OK, we’ve got that. IN WRITING. In ONE DOCUMENT or in TWO DOCUMENTS EXCHANGED
The law was created in 1989. I was using Lotus Notes in 1989. It enabled me to send emails to a limited number of people in a group all using the same program. The idea that the formalities of a contract for the sale of land as stated above could be met by the transmission of emails would not have held much sway in 1989 I suggest.
So using the Humpty Dumpty definition, should we discover what the words mean by looking to see what was in the minds of the legislators in 1989? If so I’m thinking – written or typed paper, with signatures in ink. Certainly that what I was taught in seminars in 1989.
So how did the Courts decide in This case link here -Click it- when asked whether an email could be a written document and whether it could include a signature?
An email will pass the test of being “in writing” and being “signed” if the “signer” includes in it “their name details with the intention of designating the party to be charged, and for the purpose of making a contract which should be binding”.
So there we are, it has been settled law from as long ago as 2006 that a string of emails which are never actually printed out, can be both in writing and signed.
Even though parliament did not say this, and are presumed not to have used the wrong words in the parsnip sense, nor envisaged this result as even a possibility.
So sometimes, it’s not the words that mean whatever Humpty says he wants them to, – it’s the Law being whatever the Judges decide that acceptable commercial practice requires the Law to be, never mind either the words or the meaning of the relevant statute.
Anyway surely 2006 was long enough ago for the message to get through to everyone, that if you don’t want your email to be capable of being a binding contract in England or Wales , just add the phrase “Subject to Contract”. I mean, you can set it automatically.

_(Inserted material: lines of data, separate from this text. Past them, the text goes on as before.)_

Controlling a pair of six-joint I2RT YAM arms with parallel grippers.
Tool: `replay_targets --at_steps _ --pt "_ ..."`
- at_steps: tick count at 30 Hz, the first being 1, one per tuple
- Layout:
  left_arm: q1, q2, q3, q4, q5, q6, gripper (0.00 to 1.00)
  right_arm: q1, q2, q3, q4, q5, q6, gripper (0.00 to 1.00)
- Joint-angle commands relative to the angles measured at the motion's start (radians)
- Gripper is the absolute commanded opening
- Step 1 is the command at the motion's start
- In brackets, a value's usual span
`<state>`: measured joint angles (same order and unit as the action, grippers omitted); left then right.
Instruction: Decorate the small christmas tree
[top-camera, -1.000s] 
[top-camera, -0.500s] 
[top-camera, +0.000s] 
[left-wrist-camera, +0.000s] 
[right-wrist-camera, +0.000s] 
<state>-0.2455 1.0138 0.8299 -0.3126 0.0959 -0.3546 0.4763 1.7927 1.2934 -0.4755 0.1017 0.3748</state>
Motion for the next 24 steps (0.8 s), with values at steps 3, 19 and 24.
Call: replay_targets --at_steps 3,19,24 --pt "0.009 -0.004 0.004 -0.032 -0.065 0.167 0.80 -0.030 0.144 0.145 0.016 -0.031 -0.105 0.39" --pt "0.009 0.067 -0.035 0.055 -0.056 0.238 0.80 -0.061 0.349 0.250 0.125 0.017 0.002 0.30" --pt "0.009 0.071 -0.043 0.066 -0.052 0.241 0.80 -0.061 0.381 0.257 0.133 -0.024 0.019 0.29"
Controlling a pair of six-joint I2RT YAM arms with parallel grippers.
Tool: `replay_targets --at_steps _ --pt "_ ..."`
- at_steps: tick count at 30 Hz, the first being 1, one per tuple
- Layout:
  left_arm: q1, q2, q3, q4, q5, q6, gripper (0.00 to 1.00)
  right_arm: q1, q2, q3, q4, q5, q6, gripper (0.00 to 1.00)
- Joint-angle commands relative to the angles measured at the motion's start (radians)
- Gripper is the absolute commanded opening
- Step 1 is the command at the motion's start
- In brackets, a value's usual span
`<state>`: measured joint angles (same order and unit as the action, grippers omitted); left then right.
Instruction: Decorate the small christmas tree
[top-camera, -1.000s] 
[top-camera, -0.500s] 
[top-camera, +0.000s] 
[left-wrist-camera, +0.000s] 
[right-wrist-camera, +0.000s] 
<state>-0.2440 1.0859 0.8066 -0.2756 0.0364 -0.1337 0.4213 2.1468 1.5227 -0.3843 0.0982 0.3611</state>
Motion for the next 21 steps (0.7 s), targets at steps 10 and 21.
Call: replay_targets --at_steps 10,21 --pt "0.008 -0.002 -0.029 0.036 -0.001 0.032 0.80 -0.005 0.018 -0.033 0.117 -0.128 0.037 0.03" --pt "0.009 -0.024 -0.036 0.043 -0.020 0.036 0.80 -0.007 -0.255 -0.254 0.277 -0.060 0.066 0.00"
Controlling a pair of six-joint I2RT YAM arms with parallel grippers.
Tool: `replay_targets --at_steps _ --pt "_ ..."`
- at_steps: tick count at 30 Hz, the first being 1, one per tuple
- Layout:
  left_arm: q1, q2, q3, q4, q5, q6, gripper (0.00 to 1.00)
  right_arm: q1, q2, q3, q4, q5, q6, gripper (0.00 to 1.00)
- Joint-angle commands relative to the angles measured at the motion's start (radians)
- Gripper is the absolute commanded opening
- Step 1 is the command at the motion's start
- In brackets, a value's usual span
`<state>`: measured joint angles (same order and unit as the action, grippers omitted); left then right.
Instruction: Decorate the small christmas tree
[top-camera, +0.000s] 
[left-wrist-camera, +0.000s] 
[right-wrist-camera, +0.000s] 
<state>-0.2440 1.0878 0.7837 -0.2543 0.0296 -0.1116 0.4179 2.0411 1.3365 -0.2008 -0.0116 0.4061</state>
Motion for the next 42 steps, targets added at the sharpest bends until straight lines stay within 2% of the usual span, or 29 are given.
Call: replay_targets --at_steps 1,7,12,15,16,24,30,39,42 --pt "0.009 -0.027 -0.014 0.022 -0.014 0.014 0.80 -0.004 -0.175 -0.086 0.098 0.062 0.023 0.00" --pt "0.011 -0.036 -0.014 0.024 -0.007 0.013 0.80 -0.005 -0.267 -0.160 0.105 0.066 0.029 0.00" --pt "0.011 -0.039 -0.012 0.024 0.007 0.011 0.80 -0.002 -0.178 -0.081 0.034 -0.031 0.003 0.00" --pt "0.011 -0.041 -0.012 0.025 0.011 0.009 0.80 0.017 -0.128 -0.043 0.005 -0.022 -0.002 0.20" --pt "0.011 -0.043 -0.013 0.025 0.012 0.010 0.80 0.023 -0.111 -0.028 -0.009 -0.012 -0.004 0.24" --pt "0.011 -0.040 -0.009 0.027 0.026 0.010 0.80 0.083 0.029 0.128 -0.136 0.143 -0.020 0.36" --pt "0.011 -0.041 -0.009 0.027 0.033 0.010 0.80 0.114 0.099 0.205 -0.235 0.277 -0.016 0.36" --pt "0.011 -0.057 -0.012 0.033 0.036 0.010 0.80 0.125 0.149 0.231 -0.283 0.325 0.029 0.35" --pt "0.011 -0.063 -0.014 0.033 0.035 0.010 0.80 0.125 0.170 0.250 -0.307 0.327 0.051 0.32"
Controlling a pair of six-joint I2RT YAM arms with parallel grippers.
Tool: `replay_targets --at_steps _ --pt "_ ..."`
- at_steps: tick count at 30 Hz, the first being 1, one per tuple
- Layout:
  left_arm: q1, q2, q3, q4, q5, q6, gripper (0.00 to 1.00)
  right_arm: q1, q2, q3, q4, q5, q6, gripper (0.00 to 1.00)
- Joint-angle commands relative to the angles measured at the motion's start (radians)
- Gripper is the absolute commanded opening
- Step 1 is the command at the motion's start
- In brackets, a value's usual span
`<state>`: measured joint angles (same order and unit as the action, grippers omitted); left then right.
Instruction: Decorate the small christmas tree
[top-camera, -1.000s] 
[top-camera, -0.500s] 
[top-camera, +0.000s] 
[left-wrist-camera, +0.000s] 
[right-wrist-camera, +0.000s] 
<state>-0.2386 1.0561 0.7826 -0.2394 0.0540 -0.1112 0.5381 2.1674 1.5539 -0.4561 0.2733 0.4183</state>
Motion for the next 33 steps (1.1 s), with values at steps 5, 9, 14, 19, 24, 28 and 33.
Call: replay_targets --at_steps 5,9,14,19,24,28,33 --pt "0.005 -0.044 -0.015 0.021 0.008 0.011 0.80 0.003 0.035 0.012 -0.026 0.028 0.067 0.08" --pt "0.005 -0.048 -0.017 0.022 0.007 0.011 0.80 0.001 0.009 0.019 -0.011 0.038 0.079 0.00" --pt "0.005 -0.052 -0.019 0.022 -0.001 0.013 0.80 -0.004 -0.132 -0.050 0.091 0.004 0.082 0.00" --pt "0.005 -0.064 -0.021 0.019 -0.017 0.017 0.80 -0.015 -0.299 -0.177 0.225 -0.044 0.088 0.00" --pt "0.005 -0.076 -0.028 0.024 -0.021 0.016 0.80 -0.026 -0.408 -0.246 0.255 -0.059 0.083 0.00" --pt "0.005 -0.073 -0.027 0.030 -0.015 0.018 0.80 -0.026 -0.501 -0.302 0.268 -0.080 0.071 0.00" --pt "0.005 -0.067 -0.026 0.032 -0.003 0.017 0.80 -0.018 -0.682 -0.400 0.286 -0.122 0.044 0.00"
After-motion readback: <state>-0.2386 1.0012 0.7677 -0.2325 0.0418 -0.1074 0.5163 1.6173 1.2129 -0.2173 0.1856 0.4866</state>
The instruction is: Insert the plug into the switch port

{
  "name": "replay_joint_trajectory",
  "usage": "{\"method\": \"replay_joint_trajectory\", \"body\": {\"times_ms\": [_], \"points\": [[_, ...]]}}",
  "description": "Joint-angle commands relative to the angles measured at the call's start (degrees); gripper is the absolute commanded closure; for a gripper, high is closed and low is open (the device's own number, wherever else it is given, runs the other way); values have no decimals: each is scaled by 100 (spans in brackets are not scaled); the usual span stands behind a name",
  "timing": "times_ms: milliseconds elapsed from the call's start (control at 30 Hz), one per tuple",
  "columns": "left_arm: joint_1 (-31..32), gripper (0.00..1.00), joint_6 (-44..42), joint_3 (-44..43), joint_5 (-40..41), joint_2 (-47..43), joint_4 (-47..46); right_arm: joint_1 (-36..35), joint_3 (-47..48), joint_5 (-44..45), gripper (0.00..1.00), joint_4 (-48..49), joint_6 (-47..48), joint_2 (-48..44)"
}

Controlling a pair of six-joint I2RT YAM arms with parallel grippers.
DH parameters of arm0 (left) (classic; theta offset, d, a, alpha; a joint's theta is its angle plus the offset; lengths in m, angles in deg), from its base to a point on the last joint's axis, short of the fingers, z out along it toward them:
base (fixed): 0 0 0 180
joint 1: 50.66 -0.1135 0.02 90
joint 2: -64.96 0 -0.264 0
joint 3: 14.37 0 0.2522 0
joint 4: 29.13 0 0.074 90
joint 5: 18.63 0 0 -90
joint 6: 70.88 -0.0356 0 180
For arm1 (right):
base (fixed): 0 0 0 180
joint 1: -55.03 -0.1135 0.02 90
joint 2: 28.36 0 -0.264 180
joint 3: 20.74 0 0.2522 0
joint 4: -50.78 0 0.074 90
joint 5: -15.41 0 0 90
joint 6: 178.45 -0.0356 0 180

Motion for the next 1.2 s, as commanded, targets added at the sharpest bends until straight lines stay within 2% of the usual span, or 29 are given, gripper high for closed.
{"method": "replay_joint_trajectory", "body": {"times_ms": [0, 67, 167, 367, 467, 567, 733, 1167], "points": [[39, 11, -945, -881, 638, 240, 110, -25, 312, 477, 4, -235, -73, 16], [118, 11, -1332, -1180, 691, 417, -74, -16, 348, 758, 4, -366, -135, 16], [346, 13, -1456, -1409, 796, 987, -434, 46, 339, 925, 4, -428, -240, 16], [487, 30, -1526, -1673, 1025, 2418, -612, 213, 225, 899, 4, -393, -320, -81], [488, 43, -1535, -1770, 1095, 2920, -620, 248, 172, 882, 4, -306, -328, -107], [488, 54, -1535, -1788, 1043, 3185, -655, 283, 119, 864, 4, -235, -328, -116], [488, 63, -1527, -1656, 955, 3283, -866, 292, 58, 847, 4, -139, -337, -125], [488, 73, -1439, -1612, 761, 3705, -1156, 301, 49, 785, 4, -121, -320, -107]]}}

Though it may seem a bit odd to your non-lawyer friends if you do, when you email them to say, “See you in the Pub at 6.00 pm – subject to contract.”
Why am I telling you all this? A friend has sent me an email with this link . -Click It- A case where the sending Solicitor intended apparently that his email should not be binding upon his client – but Oh Dear – it was. The full case is here This Link -click it- and it graphically confirms that emails are definitely well worth the paper they’re not written on.
And in spite of what some email services might tell you, once an email has been sent, it’s not retrievable.